→ WHAT THIS TASK INVOLVES
The answer must be a bare number: the count of lines below that contain "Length".

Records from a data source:
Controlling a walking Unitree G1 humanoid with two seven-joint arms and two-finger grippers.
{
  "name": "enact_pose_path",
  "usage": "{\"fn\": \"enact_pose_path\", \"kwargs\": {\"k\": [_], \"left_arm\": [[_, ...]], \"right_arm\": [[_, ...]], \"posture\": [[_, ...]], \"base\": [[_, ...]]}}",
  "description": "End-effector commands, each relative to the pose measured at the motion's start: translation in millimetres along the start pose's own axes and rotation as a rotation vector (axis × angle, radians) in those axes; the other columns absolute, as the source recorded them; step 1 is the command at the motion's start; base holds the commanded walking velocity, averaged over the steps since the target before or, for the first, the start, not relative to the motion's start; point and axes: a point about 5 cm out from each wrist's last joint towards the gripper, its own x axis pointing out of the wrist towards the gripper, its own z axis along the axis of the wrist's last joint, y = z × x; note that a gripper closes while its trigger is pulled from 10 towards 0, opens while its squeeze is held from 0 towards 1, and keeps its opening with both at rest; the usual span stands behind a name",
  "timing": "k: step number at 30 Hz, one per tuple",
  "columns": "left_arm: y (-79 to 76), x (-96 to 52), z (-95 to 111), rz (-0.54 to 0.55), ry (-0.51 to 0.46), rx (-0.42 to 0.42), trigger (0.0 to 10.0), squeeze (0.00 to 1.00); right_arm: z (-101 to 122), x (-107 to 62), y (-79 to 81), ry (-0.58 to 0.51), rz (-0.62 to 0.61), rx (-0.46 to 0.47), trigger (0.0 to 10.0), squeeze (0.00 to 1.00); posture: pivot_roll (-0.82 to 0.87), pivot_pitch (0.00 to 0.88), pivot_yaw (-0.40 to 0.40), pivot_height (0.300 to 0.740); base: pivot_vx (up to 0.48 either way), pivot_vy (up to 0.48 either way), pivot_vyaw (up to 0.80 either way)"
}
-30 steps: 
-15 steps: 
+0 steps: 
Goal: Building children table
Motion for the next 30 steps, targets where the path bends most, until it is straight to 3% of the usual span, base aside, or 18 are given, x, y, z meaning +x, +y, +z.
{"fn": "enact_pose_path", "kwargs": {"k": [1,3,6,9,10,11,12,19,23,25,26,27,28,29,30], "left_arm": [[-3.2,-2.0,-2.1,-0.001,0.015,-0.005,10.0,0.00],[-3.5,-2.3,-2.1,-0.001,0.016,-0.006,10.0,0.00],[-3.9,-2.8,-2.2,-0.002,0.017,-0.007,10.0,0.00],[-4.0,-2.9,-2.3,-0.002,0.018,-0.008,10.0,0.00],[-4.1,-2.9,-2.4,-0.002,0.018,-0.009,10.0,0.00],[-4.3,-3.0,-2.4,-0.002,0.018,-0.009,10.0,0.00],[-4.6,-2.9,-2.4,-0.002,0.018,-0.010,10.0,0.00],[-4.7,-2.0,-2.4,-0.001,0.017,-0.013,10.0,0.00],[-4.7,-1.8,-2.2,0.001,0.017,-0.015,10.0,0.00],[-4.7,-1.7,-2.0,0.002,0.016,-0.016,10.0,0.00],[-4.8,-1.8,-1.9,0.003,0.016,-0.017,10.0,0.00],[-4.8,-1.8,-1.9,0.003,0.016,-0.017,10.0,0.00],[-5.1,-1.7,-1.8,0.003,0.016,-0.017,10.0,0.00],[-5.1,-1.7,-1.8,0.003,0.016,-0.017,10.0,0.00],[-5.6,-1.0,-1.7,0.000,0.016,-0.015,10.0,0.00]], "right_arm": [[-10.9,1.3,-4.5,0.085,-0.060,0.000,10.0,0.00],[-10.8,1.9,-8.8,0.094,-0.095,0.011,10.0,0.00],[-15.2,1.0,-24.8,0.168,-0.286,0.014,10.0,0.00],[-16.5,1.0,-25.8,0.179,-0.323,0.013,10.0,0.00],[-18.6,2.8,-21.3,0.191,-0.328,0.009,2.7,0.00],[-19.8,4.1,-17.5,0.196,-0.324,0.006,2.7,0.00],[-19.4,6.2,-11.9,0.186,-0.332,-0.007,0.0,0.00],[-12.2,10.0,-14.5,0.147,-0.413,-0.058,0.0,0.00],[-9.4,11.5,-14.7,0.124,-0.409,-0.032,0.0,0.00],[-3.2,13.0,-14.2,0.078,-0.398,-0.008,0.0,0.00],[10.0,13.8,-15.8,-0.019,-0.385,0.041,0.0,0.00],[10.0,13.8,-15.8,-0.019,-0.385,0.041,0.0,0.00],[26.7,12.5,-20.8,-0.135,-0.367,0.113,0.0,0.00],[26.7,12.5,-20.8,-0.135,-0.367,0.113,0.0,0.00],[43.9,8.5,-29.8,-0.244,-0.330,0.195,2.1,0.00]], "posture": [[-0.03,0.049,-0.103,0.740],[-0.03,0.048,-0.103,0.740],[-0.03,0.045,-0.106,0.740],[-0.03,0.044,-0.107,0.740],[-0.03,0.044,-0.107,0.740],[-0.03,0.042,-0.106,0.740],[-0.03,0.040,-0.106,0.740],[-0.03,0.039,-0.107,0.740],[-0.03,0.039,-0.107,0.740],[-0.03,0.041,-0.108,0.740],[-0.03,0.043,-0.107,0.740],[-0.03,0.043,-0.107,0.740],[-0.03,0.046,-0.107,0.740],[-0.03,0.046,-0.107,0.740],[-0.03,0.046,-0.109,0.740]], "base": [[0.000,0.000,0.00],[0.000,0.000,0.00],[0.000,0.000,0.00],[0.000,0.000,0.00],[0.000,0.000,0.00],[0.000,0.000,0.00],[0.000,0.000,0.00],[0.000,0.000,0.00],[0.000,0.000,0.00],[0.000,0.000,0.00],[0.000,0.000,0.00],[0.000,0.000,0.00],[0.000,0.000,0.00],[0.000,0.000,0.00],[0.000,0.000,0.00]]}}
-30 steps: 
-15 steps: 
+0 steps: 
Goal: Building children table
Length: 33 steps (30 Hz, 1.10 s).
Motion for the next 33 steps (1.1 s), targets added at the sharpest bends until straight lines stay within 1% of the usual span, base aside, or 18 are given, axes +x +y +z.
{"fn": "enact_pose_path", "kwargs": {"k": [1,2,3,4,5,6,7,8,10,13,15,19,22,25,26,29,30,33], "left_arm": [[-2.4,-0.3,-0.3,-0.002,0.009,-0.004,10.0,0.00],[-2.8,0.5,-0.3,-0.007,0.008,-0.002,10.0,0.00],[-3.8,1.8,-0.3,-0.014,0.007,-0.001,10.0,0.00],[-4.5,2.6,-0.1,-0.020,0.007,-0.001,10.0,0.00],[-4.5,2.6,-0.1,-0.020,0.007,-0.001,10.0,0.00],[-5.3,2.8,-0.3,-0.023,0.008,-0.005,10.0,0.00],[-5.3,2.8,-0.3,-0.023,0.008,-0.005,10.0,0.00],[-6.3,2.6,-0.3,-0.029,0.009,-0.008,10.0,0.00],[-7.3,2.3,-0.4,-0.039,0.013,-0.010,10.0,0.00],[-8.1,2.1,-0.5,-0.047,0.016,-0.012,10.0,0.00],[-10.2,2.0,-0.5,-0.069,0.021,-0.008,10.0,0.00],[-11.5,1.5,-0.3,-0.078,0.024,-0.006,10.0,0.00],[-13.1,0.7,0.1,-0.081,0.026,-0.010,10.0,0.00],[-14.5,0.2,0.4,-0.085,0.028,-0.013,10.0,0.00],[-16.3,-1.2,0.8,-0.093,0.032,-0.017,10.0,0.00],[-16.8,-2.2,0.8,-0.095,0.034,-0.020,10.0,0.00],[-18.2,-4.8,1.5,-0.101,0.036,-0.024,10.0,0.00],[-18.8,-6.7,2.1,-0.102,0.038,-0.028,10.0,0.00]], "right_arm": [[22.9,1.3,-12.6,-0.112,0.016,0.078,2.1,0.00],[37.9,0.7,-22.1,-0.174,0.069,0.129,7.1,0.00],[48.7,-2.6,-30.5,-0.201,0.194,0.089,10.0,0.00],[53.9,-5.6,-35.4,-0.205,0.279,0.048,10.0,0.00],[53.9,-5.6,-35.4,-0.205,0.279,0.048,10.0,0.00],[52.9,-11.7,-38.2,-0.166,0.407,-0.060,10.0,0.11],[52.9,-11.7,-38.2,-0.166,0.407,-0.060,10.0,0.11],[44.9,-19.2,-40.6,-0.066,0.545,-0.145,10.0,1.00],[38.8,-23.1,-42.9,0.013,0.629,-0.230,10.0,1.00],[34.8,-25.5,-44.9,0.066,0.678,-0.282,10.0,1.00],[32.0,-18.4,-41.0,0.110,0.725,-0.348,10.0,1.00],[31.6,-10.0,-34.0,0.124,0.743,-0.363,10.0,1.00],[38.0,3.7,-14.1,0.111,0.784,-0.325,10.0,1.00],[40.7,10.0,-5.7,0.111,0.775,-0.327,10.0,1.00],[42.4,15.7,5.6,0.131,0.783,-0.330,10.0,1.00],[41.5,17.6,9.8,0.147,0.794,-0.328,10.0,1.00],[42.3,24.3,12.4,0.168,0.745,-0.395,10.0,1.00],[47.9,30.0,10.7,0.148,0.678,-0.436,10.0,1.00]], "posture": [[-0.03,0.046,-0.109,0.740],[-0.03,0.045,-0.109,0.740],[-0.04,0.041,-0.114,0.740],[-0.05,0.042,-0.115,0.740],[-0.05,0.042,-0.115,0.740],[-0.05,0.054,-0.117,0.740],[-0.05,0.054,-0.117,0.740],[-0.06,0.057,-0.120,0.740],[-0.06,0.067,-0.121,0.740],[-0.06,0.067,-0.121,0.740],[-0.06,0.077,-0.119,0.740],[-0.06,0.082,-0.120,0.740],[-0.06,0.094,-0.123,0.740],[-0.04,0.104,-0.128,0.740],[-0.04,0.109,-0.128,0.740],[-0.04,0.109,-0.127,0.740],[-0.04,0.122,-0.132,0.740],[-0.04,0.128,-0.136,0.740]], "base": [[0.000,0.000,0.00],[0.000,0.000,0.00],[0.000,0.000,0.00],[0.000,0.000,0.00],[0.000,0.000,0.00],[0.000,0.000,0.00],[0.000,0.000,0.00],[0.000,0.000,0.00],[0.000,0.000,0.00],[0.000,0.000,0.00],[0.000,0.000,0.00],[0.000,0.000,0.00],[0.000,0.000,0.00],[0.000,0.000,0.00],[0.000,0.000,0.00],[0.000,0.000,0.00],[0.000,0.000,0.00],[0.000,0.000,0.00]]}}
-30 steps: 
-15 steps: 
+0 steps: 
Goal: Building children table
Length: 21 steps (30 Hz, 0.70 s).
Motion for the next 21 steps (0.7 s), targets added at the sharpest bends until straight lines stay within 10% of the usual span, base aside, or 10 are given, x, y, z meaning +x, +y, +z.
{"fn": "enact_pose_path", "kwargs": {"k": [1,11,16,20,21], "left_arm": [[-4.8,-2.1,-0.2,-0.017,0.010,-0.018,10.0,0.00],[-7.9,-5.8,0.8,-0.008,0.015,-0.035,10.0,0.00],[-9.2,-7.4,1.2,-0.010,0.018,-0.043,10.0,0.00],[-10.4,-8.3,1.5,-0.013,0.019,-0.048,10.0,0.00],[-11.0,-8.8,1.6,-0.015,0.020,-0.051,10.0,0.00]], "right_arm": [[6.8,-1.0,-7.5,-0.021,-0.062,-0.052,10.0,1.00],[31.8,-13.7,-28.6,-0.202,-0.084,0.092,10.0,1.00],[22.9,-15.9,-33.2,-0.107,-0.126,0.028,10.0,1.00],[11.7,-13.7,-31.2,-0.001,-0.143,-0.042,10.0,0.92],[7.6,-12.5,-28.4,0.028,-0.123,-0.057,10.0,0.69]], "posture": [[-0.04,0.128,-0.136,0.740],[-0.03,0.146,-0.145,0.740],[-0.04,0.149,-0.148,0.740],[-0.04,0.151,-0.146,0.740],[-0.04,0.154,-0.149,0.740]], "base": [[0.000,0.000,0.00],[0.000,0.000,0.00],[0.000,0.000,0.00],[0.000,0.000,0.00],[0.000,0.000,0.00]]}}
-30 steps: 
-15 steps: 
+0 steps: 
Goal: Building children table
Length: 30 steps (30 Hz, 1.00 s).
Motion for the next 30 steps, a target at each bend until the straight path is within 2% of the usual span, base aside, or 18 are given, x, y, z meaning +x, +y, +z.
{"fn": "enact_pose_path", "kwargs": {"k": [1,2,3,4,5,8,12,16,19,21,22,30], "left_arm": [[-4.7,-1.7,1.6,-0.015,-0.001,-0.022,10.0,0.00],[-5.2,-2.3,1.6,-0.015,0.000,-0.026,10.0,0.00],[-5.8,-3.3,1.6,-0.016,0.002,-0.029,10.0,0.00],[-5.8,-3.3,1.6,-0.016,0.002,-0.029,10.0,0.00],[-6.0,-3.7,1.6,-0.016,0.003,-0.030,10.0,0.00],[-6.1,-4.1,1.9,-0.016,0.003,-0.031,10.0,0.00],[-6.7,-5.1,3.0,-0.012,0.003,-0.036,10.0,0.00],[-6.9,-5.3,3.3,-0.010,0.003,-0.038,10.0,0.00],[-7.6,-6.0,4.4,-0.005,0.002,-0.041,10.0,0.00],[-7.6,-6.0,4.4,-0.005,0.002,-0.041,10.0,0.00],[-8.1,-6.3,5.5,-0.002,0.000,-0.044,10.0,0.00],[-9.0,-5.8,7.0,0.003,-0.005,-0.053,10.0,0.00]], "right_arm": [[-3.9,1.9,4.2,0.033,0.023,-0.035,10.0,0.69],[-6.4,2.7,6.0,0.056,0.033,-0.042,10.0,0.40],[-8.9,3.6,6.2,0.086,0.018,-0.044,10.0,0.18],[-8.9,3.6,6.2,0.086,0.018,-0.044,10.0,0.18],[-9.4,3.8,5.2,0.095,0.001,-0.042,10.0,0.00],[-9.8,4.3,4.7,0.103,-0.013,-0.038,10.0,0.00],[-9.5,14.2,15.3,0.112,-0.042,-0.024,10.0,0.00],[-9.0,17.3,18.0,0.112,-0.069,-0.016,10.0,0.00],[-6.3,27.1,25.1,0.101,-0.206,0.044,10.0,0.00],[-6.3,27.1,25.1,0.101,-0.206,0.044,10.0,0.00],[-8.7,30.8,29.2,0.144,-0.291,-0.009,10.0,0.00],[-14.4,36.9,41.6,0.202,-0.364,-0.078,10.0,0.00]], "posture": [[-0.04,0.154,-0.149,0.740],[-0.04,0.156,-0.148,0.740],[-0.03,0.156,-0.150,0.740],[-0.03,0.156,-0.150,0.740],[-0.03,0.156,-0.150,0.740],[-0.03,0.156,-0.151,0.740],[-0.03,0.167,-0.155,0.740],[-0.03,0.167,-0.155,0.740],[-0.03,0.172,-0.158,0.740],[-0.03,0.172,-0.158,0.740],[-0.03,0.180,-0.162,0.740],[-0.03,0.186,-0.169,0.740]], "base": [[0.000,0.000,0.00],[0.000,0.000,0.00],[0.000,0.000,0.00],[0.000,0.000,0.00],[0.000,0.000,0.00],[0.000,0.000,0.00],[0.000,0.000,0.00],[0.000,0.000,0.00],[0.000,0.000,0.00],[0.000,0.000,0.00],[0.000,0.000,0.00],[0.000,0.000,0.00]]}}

→ PROBLEM SOLUTION
3